Last week, Smith was named The Associated Press Player of the Year, becoming the first receiver to win the award.
Not bad for a skinny kid from Amite, Louisiana, who in high school would drop to the floor and do push-ups whenever he saw his reflection because he thought he was too small to play college football.
"Tay-Tay," as he's known back home, got stronger but remained a relative featherweight at 6-foot-1 and 175 pounds. Because of his slight build, strong hands and skill as a route-runner, he'd draw comparisons to former Indianapolis Colts great Marvin Harrison.
At Alabama, coaches and players would call him simply, "Smitty." But he also picked up the nickname of the "Slim Reaper" along the way.
As a freshman, Smith achieved national recognition when he caught the game-winning pass in overtime of the 2018 CFP title game against Georgia. The iconic play -- known forever as "2nd-and-26" -- could have defined his career, but the reserved Smith shied away from it whenever it was brought up. As he'd say later, "I don't too much care about the catch no more. It's a new year. We're moving on."
However, as a sophomore, injuries would hamper his development and he was largely overshadowed by the emergence of teammates and fellow star receivers Jerry Jeudy, Henry Ruggs III and Jaylen Waddle. Even after scoring 14 touchdowns as a junior, Smith managed to fly under the radar.
But this season changed all that. Jeudy and Ruggs departed for the NFL, and Waddle, who was one of the most dynamic playmakers in college football, was lost to an ankle injury four games into the season.
Smith wasn't even on the Heisman odds board at Caesars Sportsbook until after Waddle was injured in late October, where he was posted at 60-1. But with Waddle sidelined, Smith became the focal point of the passing game and he excelled in the spotlight.
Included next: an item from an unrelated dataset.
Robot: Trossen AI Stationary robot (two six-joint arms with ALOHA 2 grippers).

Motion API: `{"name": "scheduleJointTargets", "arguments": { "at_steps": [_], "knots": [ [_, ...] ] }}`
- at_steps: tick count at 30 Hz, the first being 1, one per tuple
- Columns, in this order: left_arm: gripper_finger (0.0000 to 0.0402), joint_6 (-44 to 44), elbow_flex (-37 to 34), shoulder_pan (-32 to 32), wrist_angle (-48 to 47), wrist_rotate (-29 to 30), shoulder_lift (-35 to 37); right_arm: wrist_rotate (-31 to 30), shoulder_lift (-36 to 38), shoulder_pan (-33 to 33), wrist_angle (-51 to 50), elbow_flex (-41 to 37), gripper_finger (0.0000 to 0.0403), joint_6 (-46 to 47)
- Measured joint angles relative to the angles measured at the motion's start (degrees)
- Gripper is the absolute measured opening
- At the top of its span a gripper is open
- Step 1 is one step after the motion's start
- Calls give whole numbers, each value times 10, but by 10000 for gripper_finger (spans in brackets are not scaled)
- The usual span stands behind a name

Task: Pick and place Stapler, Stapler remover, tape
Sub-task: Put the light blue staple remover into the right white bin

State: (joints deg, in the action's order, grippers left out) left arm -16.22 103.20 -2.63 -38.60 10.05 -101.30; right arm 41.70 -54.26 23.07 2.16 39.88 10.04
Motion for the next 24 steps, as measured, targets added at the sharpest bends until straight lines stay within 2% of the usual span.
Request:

A week after Waddle's injury, Smith scored four touchdowns in a win over Mississippi State. He'd score a pair of touchdowns in each of the next two games against Kentucky and Auburn before returning home to Louisiana and scoring three times against LSU.
Smith has excelled in postseason play, finding the end zone twice against Florida in the SEC championship and three more times against Notre Dame during the CFP semifinal at The Rose Bowl Game Presented by Capital One.
After beating the Irish to advance to the CFP title game, Saban called Smith a "talented guy" and a "hard worker."
"He does everything exactly right," Saban said. "He has a great understanding of what he needs to do to make plays, and he makes them every chance he gets. So we're very fortunate to have him."
Saban, who is not prone to make comparisons, said that Smith has done "as much this year for our team as any player that we've ever had."
Jones, who threw for 4,036 yards and 36 touchdowns this season, called Smith "the most electric player in college football."
"He means the most to us here at Alabama," Jones said. "You can watch the games and see that, what type of person he is with how he plays. I've been real excited just to be able to get him the ball this year. He came back to try and win a national championship and improve his draft (stock), and I feel like he's done exactly that because he's just gotten open and made explosive plays."
ESPN NFL Draft expert Mel Kiper Jr. lists Smith as the fourth-best player on his Big Board, and the No. 1-rated receiver.
Heisman Trophy in hand, the only thing left to do now is for Smith to end his career the way it began: Competing for a national championship game.
Smith is 1-1 in championship games in his career. On Monday, he'll break that tie against Ohio State.